Working with our implementation team, the Liverpool project team launched a phased module roll-out of Elements to all faculties, integrating it with existing institutional systems, putting the highest priority on user education and communicating the benefits of using it. This included close consultation with relevant stakeholder groups, drop-in user sessions, tailored support documents, targeted follow-ups and an integrated help-desk solution as part of an ongoing commitment to Liverpool Elements as the primary institutional research system.

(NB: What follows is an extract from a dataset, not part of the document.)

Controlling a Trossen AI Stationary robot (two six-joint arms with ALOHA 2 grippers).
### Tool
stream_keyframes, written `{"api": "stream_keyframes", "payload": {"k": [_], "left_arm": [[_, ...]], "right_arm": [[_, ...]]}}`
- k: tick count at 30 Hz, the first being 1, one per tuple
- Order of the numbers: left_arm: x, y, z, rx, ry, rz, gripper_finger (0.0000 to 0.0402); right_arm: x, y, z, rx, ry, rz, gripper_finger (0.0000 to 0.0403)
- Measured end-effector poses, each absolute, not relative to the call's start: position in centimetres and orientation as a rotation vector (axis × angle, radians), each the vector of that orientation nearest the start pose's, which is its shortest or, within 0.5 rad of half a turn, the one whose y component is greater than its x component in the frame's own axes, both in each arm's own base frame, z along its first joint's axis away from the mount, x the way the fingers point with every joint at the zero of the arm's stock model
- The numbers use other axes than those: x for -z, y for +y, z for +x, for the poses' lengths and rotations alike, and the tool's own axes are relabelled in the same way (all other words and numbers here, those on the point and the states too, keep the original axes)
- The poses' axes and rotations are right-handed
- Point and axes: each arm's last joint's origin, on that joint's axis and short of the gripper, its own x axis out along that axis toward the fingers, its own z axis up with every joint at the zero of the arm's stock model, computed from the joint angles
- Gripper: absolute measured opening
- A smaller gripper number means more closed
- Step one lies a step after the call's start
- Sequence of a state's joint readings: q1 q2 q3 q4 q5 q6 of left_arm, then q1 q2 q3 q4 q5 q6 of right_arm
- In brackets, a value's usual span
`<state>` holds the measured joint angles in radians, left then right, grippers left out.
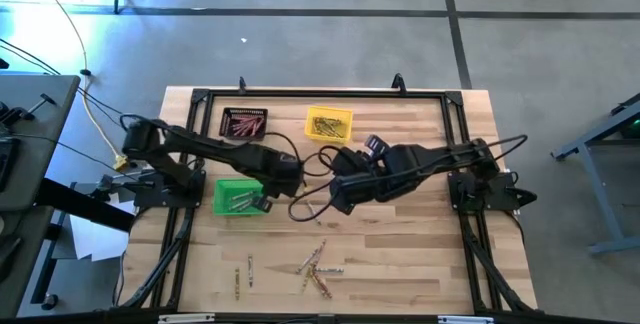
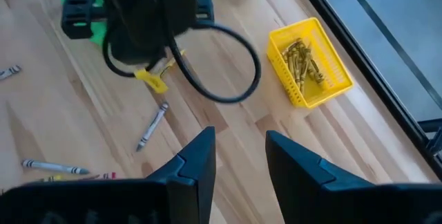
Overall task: Sort crayons
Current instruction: Put the yellow crayon into the yellow bin
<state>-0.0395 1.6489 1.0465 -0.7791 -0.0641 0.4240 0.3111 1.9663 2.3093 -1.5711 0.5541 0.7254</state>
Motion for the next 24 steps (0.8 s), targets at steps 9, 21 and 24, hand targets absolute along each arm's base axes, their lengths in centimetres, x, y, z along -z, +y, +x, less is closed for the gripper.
{"api": "stream_keyframes", "payload": {"k": [9, 21, 24], "left_arm": [[-16.7, -1.0, 31.0, 0.362, 1.411, 0.515, 0.0066], [-14.3, -0.9, 32.1, 0.409, 1.456, 0.677, 0.0066], [-13.6, -0.9, 32.5, 0.405, 1.459, 0.687, 0.0066]], "right_arm": [[-37.7, 9.7, 33.1, 0.699, 1.001, 0.196, 0.0114], [-33.8, 10.5, 29.0, 0.750, 1.005, 0.363, 0.0114], [-33.0, 10.6, 28.9, 0.731, 1.002, 0.385, 0.0114]]}}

The time between the first implementation meeting to the ‘go-live’ date was a mere 22 weeks, and some encouraging statistics have already arisen. Three and half months post-launch, Liverpool have seen:

  • Over 1600 users logged in
  • 75% of core research staff logged in
  • Details of over 28,000 new publications found through data harvesting
  • A further 2,200 new publications added manually
  • Over 1600 full texts deposited

User feedback of Liverpool Elements illustrates the success of this process. Rachel Baird, Research Policy Analyst, based in the Research Policy Team, said:

“Feedback to date has been extremely positive from all levels across the University, with individual academics and colleagues actively promoting the ease of use of the system.”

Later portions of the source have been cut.